• Kristine Joy

Projection

Stop Projecting! Might be words you hear in an argument or heated conversation. We use the term projecting more than ever, but do we have a good understanding of what it means and if we are doing it? Think of a movie projector, it “projects” the movie image on a screen. What it has on the film is being shown on a screen or being “put” on the screen. Essentially taking what the film is and putting it on something else. We can do the same thing. Project our ideas, thoughts, behaviors, fears, advice or even love onto others. Whatever we are feeling inside of us we can then project them onto people or situations. Most of the time when we are accused of projecting something it can be in a frustrating situation and for good reason. We may be trying to make someone else’s situation into something we have dealt with. This can then be extremely frustrating and confusing for the person we project our ideas onto. So how can we recognize when we are doing it? How can we understand why we feel the need to do it? And when can we recognize when others do it to us?


Sometimes projecting our ideas or past experiences onto other people can seem logical. For example, say you have a friend that is having a relationship problem. You might pick up on key things that you can relate to. Instead of hearing their full story you might assume it is the same thing you have experienced. You may put your story on them when in reality it doesn’t match. But it is what YOU can relate to, so it makes sense to you. Or you might have had an issue in the past with someone that looked a certain way or acted a certain way, and you had a bad experience. So, when you see someone that looks or behaves that way now you project those old feelings on them without even knowing them or their story. You don’t take the time to interact with them and know who they are or why they are doing an action. You only project what you have experienced before onto them.
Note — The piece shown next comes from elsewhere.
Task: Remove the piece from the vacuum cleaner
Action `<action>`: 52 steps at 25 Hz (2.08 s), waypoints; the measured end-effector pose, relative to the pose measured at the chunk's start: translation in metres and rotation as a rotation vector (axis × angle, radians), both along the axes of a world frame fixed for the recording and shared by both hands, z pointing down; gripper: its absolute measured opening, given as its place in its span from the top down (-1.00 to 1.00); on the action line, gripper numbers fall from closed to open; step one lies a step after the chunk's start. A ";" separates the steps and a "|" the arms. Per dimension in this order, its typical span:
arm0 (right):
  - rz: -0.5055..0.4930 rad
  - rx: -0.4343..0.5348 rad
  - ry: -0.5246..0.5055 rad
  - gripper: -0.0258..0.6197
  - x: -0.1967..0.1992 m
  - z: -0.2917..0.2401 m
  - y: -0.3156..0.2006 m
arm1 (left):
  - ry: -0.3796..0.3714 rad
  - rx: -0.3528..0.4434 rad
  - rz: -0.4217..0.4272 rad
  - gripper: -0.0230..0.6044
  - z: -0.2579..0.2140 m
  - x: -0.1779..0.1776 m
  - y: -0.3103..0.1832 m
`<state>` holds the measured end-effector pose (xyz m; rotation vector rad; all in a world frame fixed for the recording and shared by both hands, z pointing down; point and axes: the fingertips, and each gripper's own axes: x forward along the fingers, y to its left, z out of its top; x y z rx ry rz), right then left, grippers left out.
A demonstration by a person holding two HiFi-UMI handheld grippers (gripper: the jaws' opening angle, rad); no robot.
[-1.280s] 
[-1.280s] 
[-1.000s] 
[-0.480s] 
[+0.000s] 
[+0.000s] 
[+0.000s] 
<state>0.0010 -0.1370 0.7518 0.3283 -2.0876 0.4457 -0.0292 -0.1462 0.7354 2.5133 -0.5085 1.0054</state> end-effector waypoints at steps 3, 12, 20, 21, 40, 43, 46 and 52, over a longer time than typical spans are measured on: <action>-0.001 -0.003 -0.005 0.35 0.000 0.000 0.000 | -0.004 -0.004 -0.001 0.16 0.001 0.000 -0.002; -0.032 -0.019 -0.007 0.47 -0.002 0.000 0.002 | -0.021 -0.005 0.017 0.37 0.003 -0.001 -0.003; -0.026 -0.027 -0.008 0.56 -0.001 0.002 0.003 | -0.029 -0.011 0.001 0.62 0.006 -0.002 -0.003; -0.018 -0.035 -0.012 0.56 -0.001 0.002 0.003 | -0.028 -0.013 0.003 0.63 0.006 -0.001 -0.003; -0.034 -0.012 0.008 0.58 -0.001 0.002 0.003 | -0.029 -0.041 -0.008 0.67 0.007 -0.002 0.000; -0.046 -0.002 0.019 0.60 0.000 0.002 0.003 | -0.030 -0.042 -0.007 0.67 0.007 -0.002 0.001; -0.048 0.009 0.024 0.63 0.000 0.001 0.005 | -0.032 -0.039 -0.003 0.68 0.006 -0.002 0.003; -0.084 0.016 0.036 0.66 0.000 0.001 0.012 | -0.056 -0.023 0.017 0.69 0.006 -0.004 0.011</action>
There are so many examples of this being done on the news, social media, and discussions among people. This action of projecting can cause misunderstandings and be disrespectful to other people's experiences.


We can also project our beliefs onto other people. What if you saw someone walking a dog? The person was distracted on their phone and being really frustrated with the dog and hurrying it along. If you are a huge dog lover, you might project that the person is being cruel to the dog and not a good owner. Maybe they even abuse the dog. How far can you project the storyline? But in reality, what if the person just found out a relative was in the hospital and had to hurry and let their dog out so they could rush to the hospital? How would you really know without talking or interacting with the person? You wouldn’t but unfortunately most of us find it easier to project our storylines onto others than taking the time to dig deeper. Can you see how you could be triggered by an action you observe and then you project your story, viewpoint, or judgement onto it? Unfortunately, it is easy to do and many of us don’t slow down enough to understand what might really be happening and are quick to project a story or even pass judgement.


Think about how often we project thoughts, ideas, and judgements onto other people. Unfortunately, technology has made it even easier to quickly project onto people or situations without knowing the whole or true story. Can we slow down enough to do research and get more information about a situation or is it easier to project a familiar story we have onto it and post an opinion? If we do not truly know someone or take the time to ask them questions and get some background, how would we ever really know their reality? Think about how many times we can get so emotionally caught up in what is right or wrong for us that we are quick to project a storyline onto someone. When we are just placing blame or judgement without honoring the whole situation. This can happen in any situation at work, in a relationship, with a family member, with a stranger or with an event happening halfway around the world. It is so easy to project our thoughts, beliefs and experiences onto people or situations. But can we take the hard step of stopping, listening, questioning, absorbing, and being open to the details of what is happening in someone's experience?


Start to slow down and see where you might be projecting ideas or beliefs onto people or situations? Or where are others doing this to you? Is it causing more harm than good? Is it disrespecting people, situations, or you? Is it damaging current or potential relationships? Is it causing you to be in negative energy of frustration, irritation, judgement or even hate? If you find yourself projecting, see how the other person responds. Does it line up with what is happening in their situation? Are you projecting old experiences onto new ones and sabotaging something new? Is someone doing that to you? Try and have more awareness of when you might be projecting or when others do it to you. Slow down and see if you can look at a new situation with a clean slate. Take the time to get to know someone and see how different they are than what you might have projected. Try not to project a story onto people or situations and see what wonderful new experiences, friendships, or relationships you will create. Stop carrying around the old projections and live in the present and experience people as they are now!